La Virgen de la Cueva
Los pajaritos cantan,
Las nubes se levantan.
¡Que sí, que no,
que caiga un chaparrón!
Que siga lloviendo,
Los pájaros corriendo
Florezca la pradera
Al sol de la primavera.
¡Que sí, que no,
que llueva a chaparrón,
que no me moje yo!
Remember that one? More Spanish songs can be found here:
Spanish Songs of Musical Spanish – audio samples of 10 Spanish songs of various length in RealAudio. interactive sound puzzle and at Cancionero.com – lyrics of English and Spanish songs with guitar chords. via Teaching with Music
I first discovered this cool site that’s brimming with knowledge in late 2007 when I was doing research for AOL and it launched. Finding Dulcinea‘s guides offer readers more than 400 narrated guides to hand-selected, credible Web sites, presented in context, with insights and research strategies and it has guides in Spanish too. Consider it a virtual librarian. Keep the quest alive…This neoteric NY-based aims to end search engine fatigue with its manifest of web guides. Enter a search term and it will give you fine-tuned results distilled by its team of researchers from the net, who tell you where to look. It also divides its content into three subsections; i.e., web guides, beyond the headlines, and netcetara, which features entertaining tidbits and juicier subjects. “Finding Dulcinea” is a reference to the fictional, beautiful peasant queen who fuels Don Quixote’s quest in the classic tale. Sweet! Check out www.encontrandodulcinea.com too.

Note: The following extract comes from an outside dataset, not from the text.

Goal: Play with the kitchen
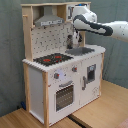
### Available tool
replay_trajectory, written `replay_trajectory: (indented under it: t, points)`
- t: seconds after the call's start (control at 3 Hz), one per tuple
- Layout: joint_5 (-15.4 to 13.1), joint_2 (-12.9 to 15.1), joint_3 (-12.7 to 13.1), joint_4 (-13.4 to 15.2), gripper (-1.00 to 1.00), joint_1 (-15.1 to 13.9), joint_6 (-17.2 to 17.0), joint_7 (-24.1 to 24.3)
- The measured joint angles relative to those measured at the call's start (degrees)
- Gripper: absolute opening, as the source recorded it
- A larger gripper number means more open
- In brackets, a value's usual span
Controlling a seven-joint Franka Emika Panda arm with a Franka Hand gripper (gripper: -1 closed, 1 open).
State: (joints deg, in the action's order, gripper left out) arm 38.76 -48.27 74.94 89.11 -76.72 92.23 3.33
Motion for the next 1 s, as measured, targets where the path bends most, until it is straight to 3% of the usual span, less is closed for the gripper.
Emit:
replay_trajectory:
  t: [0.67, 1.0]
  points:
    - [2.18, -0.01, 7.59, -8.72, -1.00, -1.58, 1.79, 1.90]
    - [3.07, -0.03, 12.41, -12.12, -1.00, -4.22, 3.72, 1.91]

Boing Boing showcased Nina Katchadourian’s Sorted Books project, which “picks books out of collections whose spines, when placed in sequence, can be made into a sentence or story.”
Look at your own bookshelves. Stack a story. Play Magnetic Poetry with books. [I thought this was cute and reminded me of when I passive-aggressively left out books on my desk to send some messages, like the The No Asshole Rule: Building a Civilized Workplace and Surviving One That Isn’t by Robert I. Sutton and Working With You is Killing Me: Freeing Yourself from Emotional Traps at Work by Katherine Crowley and Kathi Elster (so glad I’m there anymore]
Bloodsucking booksellers. Plans have been announced for a vampire novel trilogy by film director Guillermo del Toro (co-written with Chuck Hogan). The Guardian observed that del Toro “is set to tap what has become a rich vein of new vampire fiction . . . joining the current vogue for bloodsucking blockbusters.”
Del Toro’s effort joins “another epic, apocalyptic vampire trilogy published next year, Justin Cronin’s The Passage.” The publishing industry’s vampiric feeding frenzy comes in the profitable wake “of a bloodsucking bookshop invasion which is proving very lucrative to the book industry. From Elizabeth Kostova’s novel The Historian to Laurell K. Hamilton’s paranormal romance series Anita Blake: Vampire Hunter and teen vampire queen Stephenie Meyer, the genre is flying off the shelves. Bram Stoker would be proud.” ooh, can’t wait! Love Del Toro (he’s pure magic) and vamps]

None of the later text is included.